Collected data »

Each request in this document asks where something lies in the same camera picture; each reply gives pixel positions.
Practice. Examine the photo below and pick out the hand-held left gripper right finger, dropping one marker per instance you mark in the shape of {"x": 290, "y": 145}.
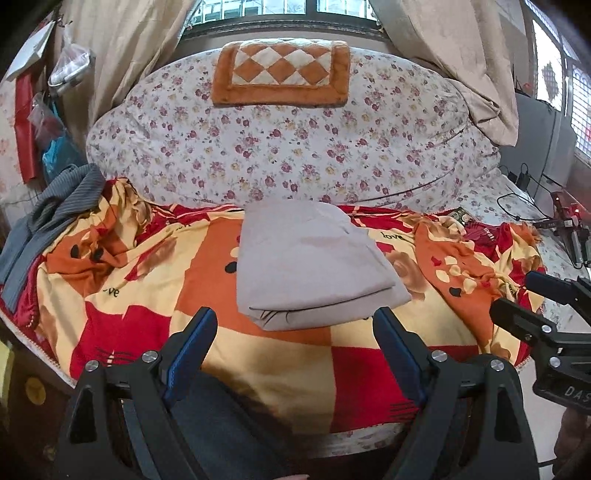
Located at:
{"x": 399, "y": 355}

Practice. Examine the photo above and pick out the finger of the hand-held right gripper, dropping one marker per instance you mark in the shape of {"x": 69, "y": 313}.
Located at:
{"x": 521, "y": 318}
{"x": 554, "y": 286}

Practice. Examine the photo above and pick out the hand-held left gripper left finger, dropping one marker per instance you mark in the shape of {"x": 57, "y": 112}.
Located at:
{"x": 189, "y": 355}

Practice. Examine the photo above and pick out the beige garment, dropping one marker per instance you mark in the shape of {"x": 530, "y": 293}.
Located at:
{"x": 309, "y": 263}

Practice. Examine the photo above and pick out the person's right forearm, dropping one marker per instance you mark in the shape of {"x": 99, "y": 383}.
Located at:
{"x": 575, "y": 443}

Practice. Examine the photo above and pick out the red device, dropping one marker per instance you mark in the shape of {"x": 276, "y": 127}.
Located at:
{"x": 570, "y": 226}

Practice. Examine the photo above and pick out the red orange printed blanket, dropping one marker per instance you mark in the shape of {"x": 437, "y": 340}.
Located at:
{"x": 152, "y": 286}

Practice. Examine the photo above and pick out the person's dark trouser leg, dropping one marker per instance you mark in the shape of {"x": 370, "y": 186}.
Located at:
{"x": 231, "y": 429}

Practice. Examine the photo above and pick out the floral bed sheet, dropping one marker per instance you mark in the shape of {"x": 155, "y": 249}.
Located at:
{"x": 503, "y": 207}

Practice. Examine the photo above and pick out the small dark packet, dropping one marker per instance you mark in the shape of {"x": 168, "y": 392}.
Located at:
{"x": 462, "y": 214}

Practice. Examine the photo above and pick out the grey cabinet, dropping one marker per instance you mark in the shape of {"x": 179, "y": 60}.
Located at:
{"x": 540, "y": 134}

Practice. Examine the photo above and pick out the grey striped garment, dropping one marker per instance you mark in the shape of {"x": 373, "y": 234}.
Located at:
{"x": 51, "y": 207}

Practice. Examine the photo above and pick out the side window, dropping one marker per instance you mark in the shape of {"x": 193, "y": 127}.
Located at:
{"x": 565, "y": 78}

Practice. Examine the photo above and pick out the floral quilt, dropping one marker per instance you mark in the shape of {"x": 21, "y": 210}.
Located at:
{"x": 286, "y": 152}

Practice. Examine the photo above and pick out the blue plastic bag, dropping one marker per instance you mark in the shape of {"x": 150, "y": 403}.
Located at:
{"x": 62, "y": 154}

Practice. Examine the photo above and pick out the beige curtain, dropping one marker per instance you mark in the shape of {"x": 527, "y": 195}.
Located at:
{"x": 466, "y": 60}
{"x": 124, "y": 50}

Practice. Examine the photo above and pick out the orange checkered pillow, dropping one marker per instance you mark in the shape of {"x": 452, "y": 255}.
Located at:
{"x": 281, "y": 71}

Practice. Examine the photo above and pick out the clear plastic bag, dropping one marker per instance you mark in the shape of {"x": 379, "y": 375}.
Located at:
{"x": 69, "y": 69}

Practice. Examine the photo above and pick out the white paper bag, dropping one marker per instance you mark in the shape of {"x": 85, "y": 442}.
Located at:
{"x": 30, "y": 53}

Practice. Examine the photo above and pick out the window behind bed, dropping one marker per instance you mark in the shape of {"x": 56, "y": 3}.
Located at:
{"x": 277, "y": 8}

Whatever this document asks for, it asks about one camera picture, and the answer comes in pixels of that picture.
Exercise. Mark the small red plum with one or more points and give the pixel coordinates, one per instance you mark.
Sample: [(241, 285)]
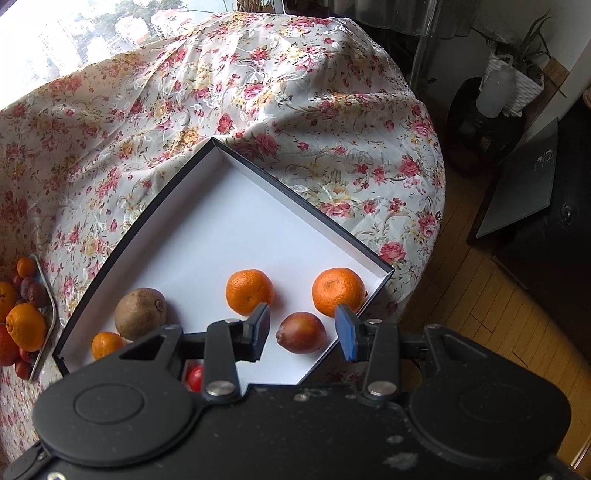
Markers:
[(17, 282)]

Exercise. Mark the black box with white inside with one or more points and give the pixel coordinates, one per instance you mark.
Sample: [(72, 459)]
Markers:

DIRECTIONS FOR THIS TASK »
The lines holding the word "finger" are the answer. Find them in the entries and copy them.

RESULT »
Practice. Examine the photo below and pick out the hand-held left gripper right finger, dropping one marker per instance you mark in the shape of {"x": 290, "y": 145}.
Practice. Examine the photo above and pick out the finger of the hand-held right gripper, dropping one marker per instance you mark in the shape of {"x": 69, "y": 313}.
Practice. Examine the photo above and pick out the hand-held left gripper left finger, dropping one marker per instance you mark in the shape of {"x": 57, "y": 112}.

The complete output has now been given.